The technical root cause of this vulnerability lies in the insufficient validation of DNS cookie options within the resolver.c module. When DNS cookies are enabled, the server implements a mechanism to track client requests and prevent cache poisoning by requiring clients to provide a valid cookie in their responses. However, the implementation fails to properly handle cases where multiple cookie options are present in a single DNS packet. The INSIST assertion failure occurs during the processing of these malformed packets, indicating that the server's internal consistency checks detect an unexpected state that violates expected program behavior. This assertion failure is particularly dangerous because it results in an abrupt daemon exit rather than graceful error handling, leading to complete service disruption for legitimate DNS queries.

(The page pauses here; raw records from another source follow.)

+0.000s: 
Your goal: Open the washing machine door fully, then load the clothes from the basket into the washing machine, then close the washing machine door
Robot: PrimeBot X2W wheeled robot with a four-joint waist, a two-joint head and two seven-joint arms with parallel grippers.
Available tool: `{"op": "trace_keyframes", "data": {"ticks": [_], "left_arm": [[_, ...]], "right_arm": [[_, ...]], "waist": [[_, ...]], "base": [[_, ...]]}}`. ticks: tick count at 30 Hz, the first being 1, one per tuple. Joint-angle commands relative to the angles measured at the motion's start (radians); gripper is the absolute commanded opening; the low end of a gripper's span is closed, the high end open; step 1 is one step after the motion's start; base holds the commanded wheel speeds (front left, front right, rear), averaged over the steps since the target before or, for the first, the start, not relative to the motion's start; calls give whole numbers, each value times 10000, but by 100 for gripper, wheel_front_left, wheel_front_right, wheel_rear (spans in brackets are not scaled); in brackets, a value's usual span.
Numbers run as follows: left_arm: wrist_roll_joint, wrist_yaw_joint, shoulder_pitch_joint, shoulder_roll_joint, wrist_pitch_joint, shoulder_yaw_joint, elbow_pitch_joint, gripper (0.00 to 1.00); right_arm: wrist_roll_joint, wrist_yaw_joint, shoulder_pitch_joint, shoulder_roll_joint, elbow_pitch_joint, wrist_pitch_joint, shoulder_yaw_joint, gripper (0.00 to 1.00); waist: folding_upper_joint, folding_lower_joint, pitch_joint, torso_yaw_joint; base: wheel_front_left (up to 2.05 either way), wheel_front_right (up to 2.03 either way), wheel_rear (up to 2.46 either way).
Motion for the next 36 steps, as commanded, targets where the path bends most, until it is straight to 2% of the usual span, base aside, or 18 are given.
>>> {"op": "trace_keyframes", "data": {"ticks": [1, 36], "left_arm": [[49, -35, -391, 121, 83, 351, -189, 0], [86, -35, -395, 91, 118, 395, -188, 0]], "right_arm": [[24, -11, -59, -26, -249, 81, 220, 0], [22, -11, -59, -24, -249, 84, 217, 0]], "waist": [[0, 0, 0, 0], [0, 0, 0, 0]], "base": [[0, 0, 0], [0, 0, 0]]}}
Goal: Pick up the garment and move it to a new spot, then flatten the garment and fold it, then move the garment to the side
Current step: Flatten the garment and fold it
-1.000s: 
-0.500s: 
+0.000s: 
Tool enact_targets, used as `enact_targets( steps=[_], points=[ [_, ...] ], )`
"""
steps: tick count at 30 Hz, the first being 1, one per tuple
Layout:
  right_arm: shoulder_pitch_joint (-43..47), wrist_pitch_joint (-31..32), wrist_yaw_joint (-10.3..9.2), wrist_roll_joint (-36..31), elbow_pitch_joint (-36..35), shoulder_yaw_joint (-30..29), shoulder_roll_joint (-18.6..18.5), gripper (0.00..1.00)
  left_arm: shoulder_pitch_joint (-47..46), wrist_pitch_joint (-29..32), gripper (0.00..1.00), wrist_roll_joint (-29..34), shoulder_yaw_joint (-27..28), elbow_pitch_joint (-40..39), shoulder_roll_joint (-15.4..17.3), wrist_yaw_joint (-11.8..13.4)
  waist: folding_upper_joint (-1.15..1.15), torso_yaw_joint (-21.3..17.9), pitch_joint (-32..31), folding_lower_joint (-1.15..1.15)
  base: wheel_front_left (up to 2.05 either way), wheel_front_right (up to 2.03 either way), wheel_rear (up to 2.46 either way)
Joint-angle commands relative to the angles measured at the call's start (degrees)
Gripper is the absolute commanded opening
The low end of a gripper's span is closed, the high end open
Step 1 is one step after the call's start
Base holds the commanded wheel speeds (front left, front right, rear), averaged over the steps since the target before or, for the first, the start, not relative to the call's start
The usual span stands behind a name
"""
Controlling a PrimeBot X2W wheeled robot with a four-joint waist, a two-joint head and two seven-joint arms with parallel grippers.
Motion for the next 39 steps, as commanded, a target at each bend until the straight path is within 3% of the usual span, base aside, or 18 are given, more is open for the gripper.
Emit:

The operational impact of this vulnerability is severe and can result in significant service degradation for organizations relying on BIND DNS servers. Attackers can exploit this flaw by sending specially crafted DNS packets with multiple cookie options to any DNS server running affected versions of BIND with DNS cookies enabled. The resulting daemon crash creates a denial of service condition that can persist until system administrators manually restart the named service or until the affected server is rebooted. This vulnerability affects any network infrastructure that depends on DNS resolution, including web servers, email systems, internal network services, and any application that relies on DNS lookups. The attack requires minimal resources and can be executed from any network location, making it particularly dangerous for public-facing DNS servers.
Organizations should immediately implement mitigations to protect against this vulnerability by upgrading to BIND version 9.10.3-P4 or later, which contains the necessary patches to properly validate DNS cookie options. The fix addresses the core issue by implementing proper validation logic that prevents the assertion failure when multiple cookie options are present in DNS packets. Additionally, administrators should consider temporarily disabling DNS cookies if immediate patching is not feasible, though this reduces protection against cache poisoning attacks. The vulnerability demonstrates the importance of proper input validation in security-critical systems and aligns with CWE-129, which covers insufficient validation of array index values. From an adversarial perspective, this vulnerability maps to ATT&CK technique T1499.004, specifically DNS tunneling and manipulation, as it exploits the DNS protocol's handling of cookies to achieve service disruption. Security teams should also implement monitoring to detect unusual patterns of DNS traffic that might indicate exploitation attempts and establish incident response procedures for rapid recovery from service disruptions.